__Activity__: An exact transcription of every record below is required, with the pictures left out.

__Record excerpts__:
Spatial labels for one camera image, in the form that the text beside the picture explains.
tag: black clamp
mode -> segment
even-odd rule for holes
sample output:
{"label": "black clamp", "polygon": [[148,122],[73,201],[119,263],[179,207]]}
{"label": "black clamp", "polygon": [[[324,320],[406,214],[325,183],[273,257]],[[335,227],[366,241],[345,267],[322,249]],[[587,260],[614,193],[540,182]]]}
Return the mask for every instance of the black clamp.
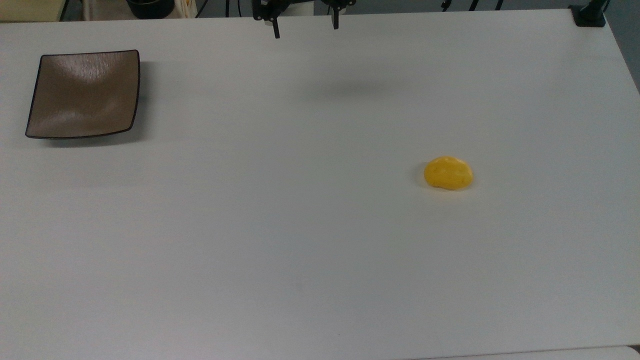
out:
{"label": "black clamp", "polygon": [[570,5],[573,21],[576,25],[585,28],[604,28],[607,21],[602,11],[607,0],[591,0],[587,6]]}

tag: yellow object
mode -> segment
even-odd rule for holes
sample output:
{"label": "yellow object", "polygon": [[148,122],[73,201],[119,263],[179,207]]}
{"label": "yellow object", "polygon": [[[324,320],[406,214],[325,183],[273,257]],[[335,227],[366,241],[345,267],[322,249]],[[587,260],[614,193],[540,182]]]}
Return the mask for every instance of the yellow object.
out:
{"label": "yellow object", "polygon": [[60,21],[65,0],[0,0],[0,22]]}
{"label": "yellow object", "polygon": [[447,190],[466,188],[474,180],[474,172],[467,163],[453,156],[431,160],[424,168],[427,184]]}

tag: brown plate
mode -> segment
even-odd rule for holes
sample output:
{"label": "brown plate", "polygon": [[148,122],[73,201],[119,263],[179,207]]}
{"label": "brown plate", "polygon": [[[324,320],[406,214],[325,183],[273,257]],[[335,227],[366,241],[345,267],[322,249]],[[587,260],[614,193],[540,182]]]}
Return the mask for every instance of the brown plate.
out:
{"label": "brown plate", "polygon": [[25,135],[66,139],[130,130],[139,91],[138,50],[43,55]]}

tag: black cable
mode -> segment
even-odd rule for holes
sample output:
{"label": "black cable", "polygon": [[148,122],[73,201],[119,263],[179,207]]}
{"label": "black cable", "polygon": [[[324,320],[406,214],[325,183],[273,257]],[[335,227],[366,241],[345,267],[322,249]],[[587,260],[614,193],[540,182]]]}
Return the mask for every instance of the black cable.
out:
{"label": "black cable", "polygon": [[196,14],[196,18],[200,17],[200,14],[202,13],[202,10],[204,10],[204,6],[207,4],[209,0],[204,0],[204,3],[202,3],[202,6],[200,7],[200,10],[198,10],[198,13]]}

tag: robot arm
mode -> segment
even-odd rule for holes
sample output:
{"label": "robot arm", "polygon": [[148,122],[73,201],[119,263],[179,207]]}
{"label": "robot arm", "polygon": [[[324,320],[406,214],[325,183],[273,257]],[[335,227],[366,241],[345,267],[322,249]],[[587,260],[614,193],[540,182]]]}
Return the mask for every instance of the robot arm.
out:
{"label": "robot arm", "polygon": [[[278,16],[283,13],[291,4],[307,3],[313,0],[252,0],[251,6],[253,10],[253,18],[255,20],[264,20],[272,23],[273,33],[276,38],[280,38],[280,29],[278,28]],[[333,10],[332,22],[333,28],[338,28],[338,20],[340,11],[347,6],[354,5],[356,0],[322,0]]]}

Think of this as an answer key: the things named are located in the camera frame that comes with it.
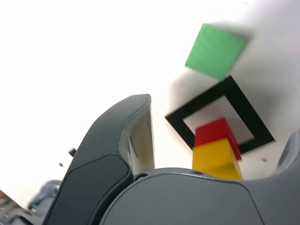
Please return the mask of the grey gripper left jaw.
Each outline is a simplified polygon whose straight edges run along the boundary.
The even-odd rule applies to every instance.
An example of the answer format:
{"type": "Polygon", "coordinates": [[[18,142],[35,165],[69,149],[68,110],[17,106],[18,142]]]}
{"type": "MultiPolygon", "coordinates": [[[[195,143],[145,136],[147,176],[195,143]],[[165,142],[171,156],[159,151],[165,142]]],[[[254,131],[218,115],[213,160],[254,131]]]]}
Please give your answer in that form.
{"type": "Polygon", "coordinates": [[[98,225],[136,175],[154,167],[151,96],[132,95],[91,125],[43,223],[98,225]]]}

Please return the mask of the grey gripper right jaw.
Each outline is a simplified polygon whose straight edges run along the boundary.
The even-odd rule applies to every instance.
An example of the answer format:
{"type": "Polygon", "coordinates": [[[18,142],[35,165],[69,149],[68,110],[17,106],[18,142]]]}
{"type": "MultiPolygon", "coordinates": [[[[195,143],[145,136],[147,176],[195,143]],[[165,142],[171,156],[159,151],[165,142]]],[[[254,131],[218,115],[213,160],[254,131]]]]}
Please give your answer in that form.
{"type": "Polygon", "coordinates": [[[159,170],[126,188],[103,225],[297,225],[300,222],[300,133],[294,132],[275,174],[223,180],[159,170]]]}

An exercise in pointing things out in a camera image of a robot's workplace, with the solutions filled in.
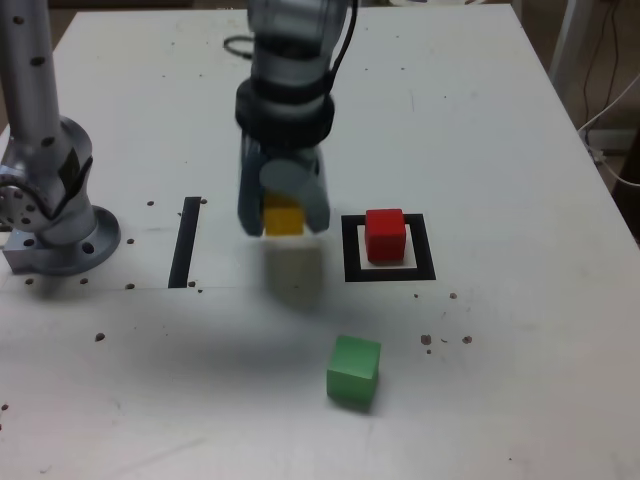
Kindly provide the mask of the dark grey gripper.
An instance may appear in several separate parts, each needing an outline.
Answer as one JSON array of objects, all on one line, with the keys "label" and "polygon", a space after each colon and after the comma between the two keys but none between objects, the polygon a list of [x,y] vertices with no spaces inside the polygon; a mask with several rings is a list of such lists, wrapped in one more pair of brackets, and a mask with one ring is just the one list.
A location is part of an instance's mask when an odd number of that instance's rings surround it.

__Result of this task__:
Spatial labels for one camera image, in the form that the text beside the picture explains.
tag: black clamp
mode -> segment
even-odd rule for holes
sample output:
{"label": "black clamp", "polygon": [[148,122],[73,201],[119,263],[179,207]]}
{"label": "black clamp", "polygon": [[[324,320],[406,214],[325,183],[273,257]],[[335,227],[366,241],[345,267],[322,249]],[[587,260],[614,193],[540,182]]]}
Return the mask for every instance of the black clamp.
out:
{"label": "black clamp", "polygon": [[570,5],[573,21],[576,25],[585,28],[604,28],[607,21],[602,11],[607,0],[591,0],[587,6]]}

tag: yellow object
mode -> segment
even-odd rule for holes
sample output:
{"label": "yellow object", "polygon": [[148,122],[73,201],[119,263],[179,207]]}
{"label": "yellow object", "polygon": [[[324,320],[406,214],[325,183],[273,257]],[[335,227],[366,241],[345,267],[322,249]],[[587,260],[614,193],[540,182]]]}
Return the mask for every instance of the yellow object.
out:
{"label": "yellow object", "polygon": [[60,21],[65,0],[0,0],[0,22]]}
{"label": "yellow object", "polygon": [[447,190],[466,188],[474,180],[474,172],[467,163],[453,156],[431,160],[424,168],[427,184]]}

tag: brown plate
mode -> segment
even-odd rule for holes
sample output:
{"label": "brown plate", "polygon": [[148,122],[73,201],[119,263],[179,207]]}
{"label": "brown plate", "polygon": [[[324,320],[406,214],[325,183],[273,257]],[[335,227],[366,241],[345,267],[322,249]],[[587,260],[614,193],[540,182]]]}
Return the mask for every instance of the brown plate.
out:
{"label": "brown plate", "polygon": [[25,135],[66,139],[130,130],[139,91],[138,50],[43,55]]}

tag: black cable
mode -> segment
even-odd rule for holes
sample output:
{"label": "black cable", "polygon": [[148,122],[73,201],[119,263],[179,207]]}
{"label": "black cable", "polygon": [[[324,320],[406,214],[325,183],[273,257]],[[335,227],[366,241],[345,267],[322,249]],[[587,260],[614,193],[540,182]]]}
Return the mask for every instance of the black cable.
out:
{"label": "black cable", "polygon": [[196,14],[196,18],[200,17],[200,14],[202,13],[202,10],[204,10],[204,6],[207,4],[209,0],[204,0],[204,3],[202,3],[202,6],[200,7],[200,10],[198,10],[198,13]]}

tag: robot arm
mode -> segment
even-odd rule for holes
sample output:
{"label": "robot arm", "polygon": [[148,122],[73,201],[119,263],[179,207]]}
{"label": "robot arm", "polygon": [[[324,320],[406,214],[325,183],[273,257]],[[335,227],[366,241],[345,267],[322,249]],[[587,260],[614,193],[540,182]]]}
Return the mask for every instance of the robot arm.
out:
{"label": "robot arm", "polygon": [[[278,16],[283,13],[291,4],[307,3],[313,0],[252,0],[251,6],[253,10],[253,18],[255,20],[264,20],[272,23],[273,33],[276,38],[280,38],[280,29],[278,28]],[[333,10],[332,22],[333,28],[338,28],[338,20],[340,11],[347,6],[354,5],[356,0],[322,0]]]}

Think of this as an answer key: the things named are located in the camera frame that comes with it.
Please return the mask of the grey gripper left jaw.
Each outline is a simplified polygon whose straight edges run along the boundary.
The even-odd rule applies to every instance.
An example of the answer format:
{"type": "Polygon", "coordinates": [[[18,142],[35,165],[69,149],[68,110],[17,106],[18,142]]]}
{"type": "MultiPolygon", "coordinates": [[[[195,143],[145,136],[147,176],[195,143]],[[165,142],[171,156],[159,151],[165,142]]],[[[254,131],[218,115],[213,160],[254,131]]]]}
Please give your answer in that form.
{"type": "Polygon", "coordinates": [[[98,225],[136,175],[154,167],[151,96],[132,95],[91,125],[43,223],[98,225]]]}

Please return the mask of the grey gripper right jaw.
Each outline is a simplified polygon whose straight edges run along the boundary.
The even-odd rule applies to every instance.
An example of the answer format:
{"type": "Polygon", "coordinates": [[[18,142],[35,165],[69,149],[68,110],[17,106],[18,142]]]}
{"type": "MultiPolygon", "coordinates": [[[[195,143],[145,136],[147,176],[195,143]],[[165,142],[171,156],[159,151],[165,142]]],[[[254,131],[218,115],[213,160],[254,131]]]]}
Please give your answer in that form.
{"type": "Polygon", "coordinates": [[[159,170],[126,188],[103,225],[297,225],[300,222],[300,133],[294,132],[275,174],[223,180],[159,170]]]}

An exercise in pointing things out in a camera image of a robot's workplace, with the solutions filled in.
Kindly provide the mask of the dark grey gripper.
An instance may appear in several separate parts, each needing an outline.
Answer as one JSON array of objects, all on one line, with the keys "label" and "polygon", a space after each colon and after the comma between the two keys but none between objects, the polygon a list of [x,y] vertices with no spaces inside the polygon; a mask with several rings is a list of such lists, wrapped in one more pair of brackets, and a mask with one ring is just the one list.
A location is part of an instance's mask when an odd number of that instance's rings surround it.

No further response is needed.